I criticise Malaysia Airlines’ peanut policy, and not Malaysia Airlines itself, whose treatment of my allergy on this leg of the journey was without fault. However, I think that the policy is problematic. This is worsened by the fact that the accommodating flight attendants tend to go above and beyond the policy anyway and deem it more appropriate to not serve the peanuts at all. Therefore, by maintaining this ‘buffer zone’ policy, the airline creates an unnecessarily stressful situation for Allergians prior to boarding, rather than giving us the reassurance beforehand which would promote the airline as allergy-safe. This means that the credit afforded to the airline for their allergy safety is unfortunately lessened. Further, the policy is likely to be a deterrent for many allergy-sufferers booking with Malaysia Airlines when, in reality, it is likely they will have a nut-free flight.

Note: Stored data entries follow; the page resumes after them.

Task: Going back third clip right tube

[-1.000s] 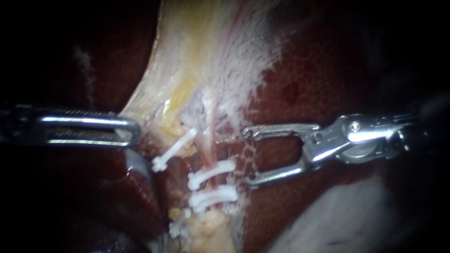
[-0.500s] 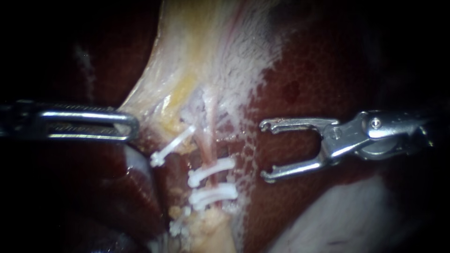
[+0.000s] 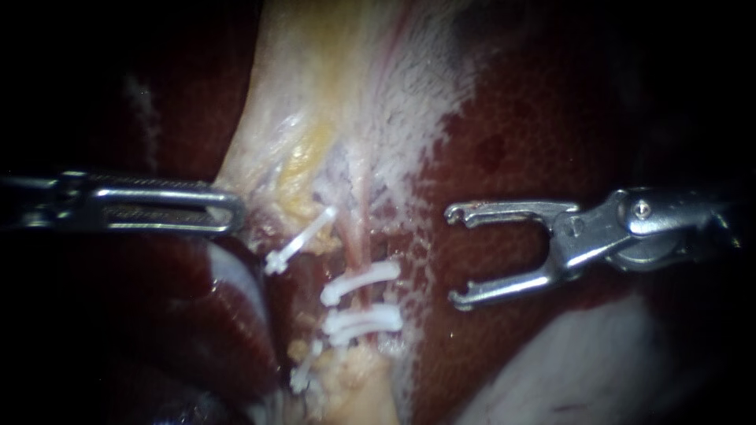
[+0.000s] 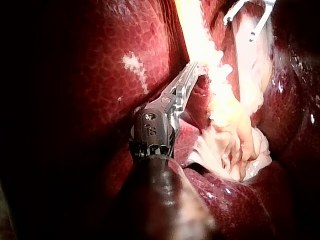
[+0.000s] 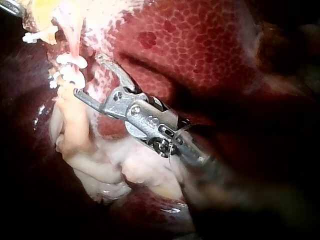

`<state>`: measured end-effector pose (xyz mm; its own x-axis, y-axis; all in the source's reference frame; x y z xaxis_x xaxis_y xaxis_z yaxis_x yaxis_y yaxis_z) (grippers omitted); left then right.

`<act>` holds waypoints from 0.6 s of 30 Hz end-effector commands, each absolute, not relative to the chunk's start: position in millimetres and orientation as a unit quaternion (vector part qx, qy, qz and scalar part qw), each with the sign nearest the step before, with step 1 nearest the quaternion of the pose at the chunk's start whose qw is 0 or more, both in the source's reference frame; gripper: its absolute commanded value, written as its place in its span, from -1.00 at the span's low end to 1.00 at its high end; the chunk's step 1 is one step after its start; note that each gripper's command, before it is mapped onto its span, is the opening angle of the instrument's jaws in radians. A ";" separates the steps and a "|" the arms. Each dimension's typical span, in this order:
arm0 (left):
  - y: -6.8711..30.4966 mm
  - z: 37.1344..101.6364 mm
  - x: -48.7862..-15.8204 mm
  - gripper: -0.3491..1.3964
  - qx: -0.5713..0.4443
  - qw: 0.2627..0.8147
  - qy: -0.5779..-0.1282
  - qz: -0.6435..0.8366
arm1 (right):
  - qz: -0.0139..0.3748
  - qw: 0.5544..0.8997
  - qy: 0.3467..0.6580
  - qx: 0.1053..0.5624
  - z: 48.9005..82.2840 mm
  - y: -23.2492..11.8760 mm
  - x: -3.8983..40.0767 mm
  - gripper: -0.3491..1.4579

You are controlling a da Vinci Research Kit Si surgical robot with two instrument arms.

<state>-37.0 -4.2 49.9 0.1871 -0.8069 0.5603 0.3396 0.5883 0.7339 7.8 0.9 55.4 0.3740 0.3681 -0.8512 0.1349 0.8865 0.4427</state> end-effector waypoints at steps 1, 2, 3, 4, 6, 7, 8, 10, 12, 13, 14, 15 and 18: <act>-4.4 50.0 -37.2 -1.00 0.233 0.735 -0.504 -0.389 | 0.073 0.797 0.555 0.227 55.4 0.9 7.8 0.05; -4.5 50.1 -37.3 -1.00 0.234 0.735 -0.504 -0.388 | 0.073 0.797 0.555 0.227 55.4 0.9 7.8 0.05; -4.6 50.1 -37.4 -1.00 0.234 0.736 -0.503 -0.388 | 0.073 0.797 0.555 0.227 55.4 0.9 7.8 0.05; -4.7 50.1 -37.5 -1.00 0.235 0.736 -0.503 -0.387 | 0.073 0.797 0.555 0.227 55.4 0.9 7.8 0.05; -4.8 50.0 -37.6 -1.00 0.235 0.736 -0.504 -0.386 | 0.073 0.797 0.555 0.227 55.4 0.8 7.8 0.05; -4.9 50.0 -37.7 -1.00 0.236 0.736 -0.504 -0.385 | 0.073 0.797 0.555 0.227 55.3 0.8 7.8 0.05; -5.0 50.0 -37.9 -1.00 0.239 0.735 -0.503 -0.387 | 0.073 0.797 0.555 0.227 55.3 0.8 7.8 0.05; -5.2 50.0 -38.1 -1.00 0.239 0.736 -0.502 -0.386 | 0.073 0.797 0.555 0.227 55.3 0.8 7.8 0.05; -5.4 50.0 -38.2 -1.00 0.240 0.736 -0.503 -0.385 | 0.073 0.797 0.555 0.227 55.3 0.8 7.8 0.05; -5.4 50.0 -38.3 -1.00 0.241 0.736 -0.503 -0.384 | 0.073 0.797 0.555 0.227 55.3 0.8 7.8 0.05; -5.5 50.0 -38.3 -1.00 0.241 0.736 -0.503 -0.384 | 0.073 0.797 0.555 0.227 55.3 0.8 7.8 0.05; -5.5 50.0 -38.3 -1.00 0.241 0.736 -0.503 -0.384 | 0.073 0.797 0.555 0.227 55.3 0.8 7.8 0.05; -5.5 50.0 -38.3 -1.00 0.241 0.737 -0.502 -0.384 | 0.073 0.797 0.555 0.227 55.3 0.8 7.8 0.05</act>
<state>-38.3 -5.5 50.0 0.2020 -0.8077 0.5540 0.3233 0.5889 0.7407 7.8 0.8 55.3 0.3744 0.3675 -0.8513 0.1353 0.8866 0.4422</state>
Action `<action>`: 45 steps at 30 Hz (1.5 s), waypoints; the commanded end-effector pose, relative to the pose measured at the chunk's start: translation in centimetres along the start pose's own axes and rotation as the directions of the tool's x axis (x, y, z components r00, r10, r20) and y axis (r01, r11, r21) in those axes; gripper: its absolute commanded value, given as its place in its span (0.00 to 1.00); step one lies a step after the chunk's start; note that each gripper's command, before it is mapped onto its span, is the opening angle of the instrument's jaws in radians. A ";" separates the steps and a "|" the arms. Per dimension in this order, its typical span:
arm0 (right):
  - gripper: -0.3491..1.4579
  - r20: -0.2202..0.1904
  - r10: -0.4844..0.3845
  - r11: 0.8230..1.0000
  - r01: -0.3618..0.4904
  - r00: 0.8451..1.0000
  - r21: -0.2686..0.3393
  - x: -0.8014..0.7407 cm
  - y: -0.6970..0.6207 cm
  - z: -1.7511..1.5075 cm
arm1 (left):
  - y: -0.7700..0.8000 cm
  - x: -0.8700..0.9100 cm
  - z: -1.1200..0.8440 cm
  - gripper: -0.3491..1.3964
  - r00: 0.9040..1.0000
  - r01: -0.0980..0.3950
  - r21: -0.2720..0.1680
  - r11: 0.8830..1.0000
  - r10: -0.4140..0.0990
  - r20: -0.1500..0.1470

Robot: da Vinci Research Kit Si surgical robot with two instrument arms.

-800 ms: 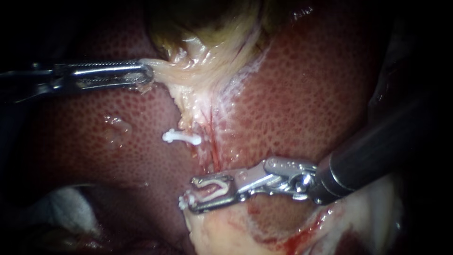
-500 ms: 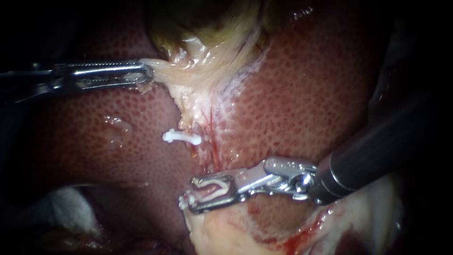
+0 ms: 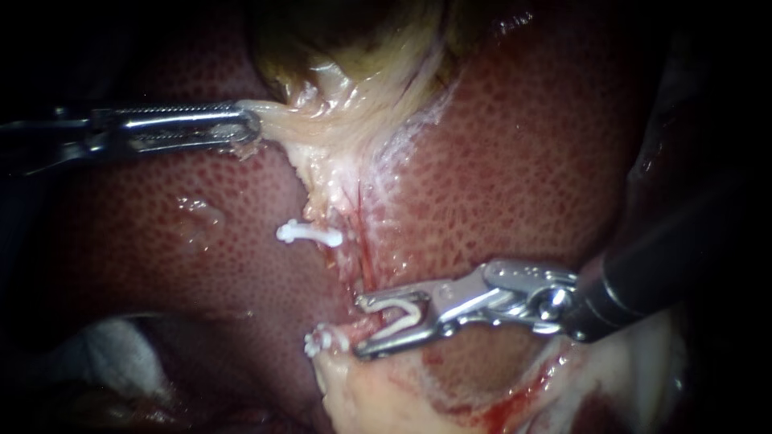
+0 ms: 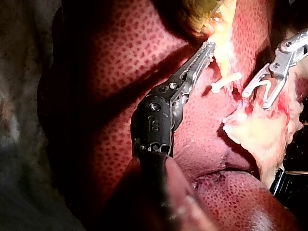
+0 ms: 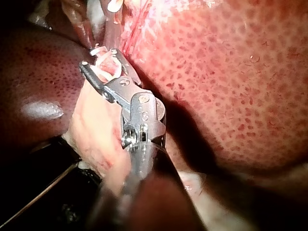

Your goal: Clipping first clip right tube

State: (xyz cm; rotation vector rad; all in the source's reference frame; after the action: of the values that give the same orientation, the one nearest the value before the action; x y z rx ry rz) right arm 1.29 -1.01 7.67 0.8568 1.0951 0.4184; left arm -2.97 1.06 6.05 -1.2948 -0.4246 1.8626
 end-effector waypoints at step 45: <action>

This being said, I will always be more weary of flying with an airline that serves peanuts as its primary snack, as compared to one of the many who do not. It is an additional worry and stress for Allergians that can be avoided by flying on an airline that has a more thorough peanut policy, or which doesn’t serve peanuts as a snack at all.
Finally, a side note (and not something that is specific to Malaysia Airlines): I have noticed in my time that many companies that I have dealt with, including airlines, seem to have the outlook that as long as they are legally protected, that is all that matters. If they have ticked off their legal requirements and the Allergian has signed a waiver form, then they need not worry. But IMO, this is not the right attitude to have. An allergic incident on a flight that could have been avoided cannot be good for any airline’s image. Liability is one thing; but remember that allergies can be a matter of life or death.